REQUIRED WORK: The listing below is the input. Say how many of its lines contain "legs", giving the number alone.

++++++++

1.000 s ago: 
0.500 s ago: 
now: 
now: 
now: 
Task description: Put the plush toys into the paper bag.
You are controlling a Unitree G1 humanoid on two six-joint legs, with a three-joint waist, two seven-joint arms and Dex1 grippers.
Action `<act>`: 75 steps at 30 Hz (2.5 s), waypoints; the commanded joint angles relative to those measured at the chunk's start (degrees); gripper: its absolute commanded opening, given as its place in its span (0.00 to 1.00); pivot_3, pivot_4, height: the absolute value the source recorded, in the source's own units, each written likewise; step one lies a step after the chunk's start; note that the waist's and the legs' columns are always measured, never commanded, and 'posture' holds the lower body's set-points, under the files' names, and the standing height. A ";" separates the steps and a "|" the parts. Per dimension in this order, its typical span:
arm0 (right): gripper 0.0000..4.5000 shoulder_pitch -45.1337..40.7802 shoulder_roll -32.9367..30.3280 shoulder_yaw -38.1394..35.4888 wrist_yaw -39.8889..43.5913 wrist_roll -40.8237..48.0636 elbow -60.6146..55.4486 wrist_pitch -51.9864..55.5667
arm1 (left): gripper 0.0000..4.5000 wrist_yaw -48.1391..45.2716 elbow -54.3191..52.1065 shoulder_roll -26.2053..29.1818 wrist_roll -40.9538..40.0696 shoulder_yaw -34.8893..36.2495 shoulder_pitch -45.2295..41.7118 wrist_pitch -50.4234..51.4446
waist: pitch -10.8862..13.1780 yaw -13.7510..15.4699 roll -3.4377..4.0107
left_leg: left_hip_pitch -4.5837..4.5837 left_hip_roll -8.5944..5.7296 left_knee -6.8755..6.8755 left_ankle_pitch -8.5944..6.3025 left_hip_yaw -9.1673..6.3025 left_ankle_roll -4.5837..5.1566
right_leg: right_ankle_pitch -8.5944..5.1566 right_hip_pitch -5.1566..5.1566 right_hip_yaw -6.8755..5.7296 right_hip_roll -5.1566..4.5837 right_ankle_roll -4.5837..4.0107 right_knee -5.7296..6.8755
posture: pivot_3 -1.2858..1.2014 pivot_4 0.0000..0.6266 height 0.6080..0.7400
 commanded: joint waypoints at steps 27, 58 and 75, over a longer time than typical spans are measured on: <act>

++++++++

YOUR SOLUTION: 2